**ACTIVITY:**
All entries are to be repeated exactly as shown below.

*** INPUT FOR THIS TASK Section Begins ***

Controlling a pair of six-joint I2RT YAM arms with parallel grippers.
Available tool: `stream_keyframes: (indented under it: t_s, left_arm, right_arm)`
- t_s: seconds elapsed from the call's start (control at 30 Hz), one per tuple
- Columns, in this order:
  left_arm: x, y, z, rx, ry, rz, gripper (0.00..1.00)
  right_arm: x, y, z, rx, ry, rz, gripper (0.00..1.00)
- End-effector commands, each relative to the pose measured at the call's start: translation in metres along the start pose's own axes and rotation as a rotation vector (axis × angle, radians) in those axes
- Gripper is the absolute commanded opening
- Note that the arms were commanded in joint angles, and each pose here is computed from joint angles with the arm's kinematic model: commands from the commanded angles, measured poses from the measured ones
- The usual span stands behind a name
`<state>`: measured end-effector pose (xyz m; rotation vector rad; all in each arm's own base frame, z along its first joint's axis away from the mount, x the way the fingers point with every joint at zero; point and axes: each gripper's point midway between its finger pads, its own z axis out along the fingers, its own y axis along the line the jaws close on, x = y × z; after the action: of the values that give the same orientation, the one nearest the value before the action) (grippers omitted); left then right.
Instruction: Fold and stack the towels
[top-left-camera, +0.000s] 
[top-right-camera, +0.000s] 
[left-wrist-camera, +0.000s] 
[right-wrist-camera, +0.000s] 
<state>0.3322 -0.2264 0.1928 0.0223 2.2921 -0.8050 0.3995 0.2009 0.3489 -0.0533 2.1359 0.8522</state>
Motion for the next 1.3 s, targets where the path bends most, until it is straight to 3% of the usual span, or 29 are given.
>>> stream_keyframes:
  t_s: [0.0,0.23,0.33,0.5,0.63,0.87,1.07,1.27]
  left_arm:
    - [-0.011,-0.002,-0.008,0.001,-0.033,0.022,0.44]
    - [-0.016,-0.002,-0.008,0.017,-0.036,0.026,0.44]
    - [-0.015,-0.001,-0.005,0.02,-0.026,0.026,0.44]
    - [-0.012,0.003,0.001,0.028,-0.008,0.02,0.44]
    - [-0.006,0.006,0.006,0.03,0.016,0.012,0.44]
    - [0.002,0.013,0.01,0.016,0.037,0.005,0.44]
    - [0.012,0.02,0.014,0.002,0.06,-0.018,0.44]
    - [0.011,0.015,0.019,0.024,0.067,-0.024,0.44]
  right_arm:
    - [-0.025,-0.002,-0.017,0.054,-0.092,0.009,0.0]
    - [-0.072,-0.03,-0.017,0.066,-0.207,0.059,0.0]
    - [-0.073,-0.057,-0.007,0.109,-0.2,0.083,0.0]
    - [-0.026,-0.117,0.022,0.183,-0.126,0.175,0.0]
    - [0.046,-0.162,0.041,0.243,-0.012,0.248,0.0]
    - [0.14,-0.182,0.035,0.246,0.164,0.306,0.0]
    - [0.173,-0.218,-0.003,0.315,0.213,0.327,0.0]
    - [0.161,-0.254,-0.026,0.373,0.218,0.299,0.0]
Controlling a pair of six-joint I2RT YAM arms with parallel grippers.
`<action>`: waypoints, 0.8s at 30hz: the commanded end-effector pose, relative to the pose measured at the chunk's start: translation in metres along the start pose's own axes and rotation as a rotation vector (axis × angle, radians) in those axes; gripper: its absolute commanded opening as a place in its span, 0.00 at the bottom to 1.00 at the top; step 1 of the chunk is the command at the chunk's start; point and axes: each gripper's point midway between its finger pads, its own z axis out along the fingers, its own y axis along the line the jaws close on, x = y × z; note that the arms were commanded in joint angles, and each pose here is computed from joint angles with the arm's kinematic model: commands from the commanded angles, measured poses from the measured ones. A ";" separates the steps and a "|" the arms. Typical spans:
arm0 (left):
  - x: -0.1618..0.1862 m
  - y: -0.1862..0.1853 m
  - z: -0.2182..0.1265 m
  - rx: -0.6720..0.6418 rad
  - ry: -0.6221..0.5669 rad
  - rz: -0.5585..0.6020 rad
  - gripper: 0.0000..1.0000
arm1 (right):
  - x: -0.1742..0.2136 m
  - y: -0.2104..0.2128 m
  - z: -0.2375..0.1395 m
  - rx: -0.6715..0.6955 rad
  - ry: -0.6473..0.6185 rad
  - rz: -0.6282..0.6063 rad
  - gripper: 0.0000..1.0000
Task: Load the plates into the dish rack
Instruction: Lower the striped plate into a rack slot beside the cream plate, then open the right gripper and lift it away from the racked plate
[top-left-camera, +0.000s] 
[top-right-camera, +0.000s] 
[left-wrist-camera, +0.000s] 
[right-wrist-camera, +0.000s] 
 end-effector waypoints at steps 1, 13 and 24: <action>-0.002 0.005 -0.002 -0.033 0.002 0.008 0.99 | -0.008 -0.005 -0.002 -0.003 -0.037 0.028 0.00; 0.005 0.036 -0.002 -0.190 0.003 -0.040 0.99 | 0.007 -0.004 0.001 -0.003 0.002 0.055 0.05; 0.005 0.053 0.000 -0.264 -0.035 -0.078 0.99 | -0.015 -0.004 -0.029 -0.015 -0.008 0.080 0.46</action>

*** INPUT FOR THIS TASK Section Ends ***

**RESPONSE TO THE EXERCISE:**
Controlling a pair of six-joint I2RT YAM arms with parallel grippers.
Available tool: `stream_keyframes: (indented under it: t_s, left_arm, right_arm)`
- t_s: seconds elapsed from the call's start (control at 30 Hz), one per tuple
- Columns, in this order:
  left_arm: x, y, z, rx, ry, rz, gripper (0.00..1.00)
  right_arm: x, y, z, rx, ry, rz, gripper (0.00..1.00)
- End-effector commands, each relative to the pose measured at the call's start: translation in metres along the start pose's own axes and rotation as a rotation vector (axis × angle, radians) in those axes
- Gripper is the absolute commanded opening
- Note that the arms were commanded in joint angles, and each pose here is computed from joint angles with the arm's kinematic model: commands from the commanded angles, measured poses from the measured ones
- The usual span stands behind a name
`<state>`: measured end-effector pose (xyz m; rotation vector rad; all in each arm's own base frame, z along its first joint's axis away from the mount, x the way the fingers point with every joint at zero; point and axes: each gripper's point midway between its finger pads, its own z axis out along the fingers, its own y axis along the line the jaws close on, x = y × z; after the action: of the values that give the same orientation, the one nearest the value before the action) (grippers omitted); left then right.
Instruction: Fold and stack the towels
[top-left-camera, +0.000s] 
[top-right-camera, +0.000s] 
[left-wrist-camera, +0.000s] 
[right-wrist-camera, +0.000s] 
<state>0.3322 -0.2264 0.1928 0.0223 2.2921 -0.8050 0.3995 0.2009 0.3489 -0.0533 2.1359 0.8522</state>
Motion for the next 1.3 s, targets where the path bends most, until it is straight to 3% of the usual span, or 29 are given.
>>> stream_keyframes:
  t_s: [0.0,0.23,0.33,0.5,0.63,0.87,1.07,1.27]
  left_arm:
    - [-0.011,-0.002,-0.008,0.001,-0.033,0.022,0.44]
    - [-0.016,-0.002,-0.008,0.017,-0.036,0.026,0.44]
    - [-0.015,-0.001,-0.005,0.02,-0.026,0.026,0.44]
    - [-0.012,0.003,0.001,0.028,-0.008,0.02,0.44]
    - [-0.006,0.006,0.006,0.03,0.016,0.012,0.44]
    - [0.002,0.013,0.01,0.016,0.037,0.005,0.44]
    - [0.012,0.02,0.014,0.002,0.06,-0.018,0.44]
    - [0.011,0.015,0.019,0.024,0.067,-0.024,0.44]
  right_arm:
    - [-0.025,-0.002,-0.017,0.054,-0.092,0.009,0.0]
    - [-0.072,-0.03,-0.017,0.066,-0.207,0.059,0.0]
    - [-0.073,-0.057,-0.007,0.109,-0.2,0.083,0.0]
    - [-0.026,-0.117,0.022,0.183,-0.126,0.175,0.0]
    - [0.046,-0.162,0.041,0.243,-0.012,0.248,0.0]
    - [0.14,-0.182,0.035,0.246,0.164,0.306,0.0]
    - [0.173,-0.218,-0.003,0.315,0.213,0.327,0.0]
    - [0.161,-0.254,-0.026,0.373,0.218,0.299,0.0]
Controlling a pair of six-joint I2RT YAM arms with parallel grippers.
`<action>`: waypoints, 0.8s at 30hz: the commanded end-effector pose, relative to the pose measured at the chunk's start: translation in metres along the start pose's own axes and rotation as a rotation vector (axis × angle, radians) in those axes; gripper: its absolute commanded opening as a place in its span, 0.00 at the bottom to 1.00 at the top; step 1 of the chunk is the command at the chunk's start; point and axes: each gripper's point midway between its finger pads, its own z axis out along the fingers, its own y axis along the line the jaws close on, x = y × z; note that the arms were commanded in joint angles, and each pose here is computed from joint angles with the arm's kinematic model: commands from the commanded angles, measured poses from the measured ones. A ";" separates the steps and a "|" the arms. Typical spans:
arm0 (left):
  - x: -0.1618..0.1862 m
  - y: -0.1862..0.1853 m
  - z: -0.2182..0.1265 m
  - rx: -0.6720..0.6418 rad
  - ry: -0.6221..0.5669 rad
  - rz: -0.5585..0.6020 rad
  - gripper: 0.0000..1.0000
arm1 (right):
  - x: -0.1742..0.2136 m
  - y: -0.2104..0.2128 m
  - z: -0.2375..0.1395 m
  - rx: -0.6715..0.6955 rad
  - ry: -0.6473..0.6185 rad
  - rz: -0.6282..0.6063 rad
  - gripper: 0.0000..1.0000
Task: Load the plates into the dish rack
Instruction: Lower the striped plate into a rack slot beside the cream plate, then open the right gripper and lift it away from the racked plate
[top-left-camera, +0.000s] 
[top-right-camera, +0.000s] 
[left-wrist-camera, +0.000s] 
[right-wrist-camera, +0.000s] 
 end-effector waypoints at steps 1, 13 and 24: <action>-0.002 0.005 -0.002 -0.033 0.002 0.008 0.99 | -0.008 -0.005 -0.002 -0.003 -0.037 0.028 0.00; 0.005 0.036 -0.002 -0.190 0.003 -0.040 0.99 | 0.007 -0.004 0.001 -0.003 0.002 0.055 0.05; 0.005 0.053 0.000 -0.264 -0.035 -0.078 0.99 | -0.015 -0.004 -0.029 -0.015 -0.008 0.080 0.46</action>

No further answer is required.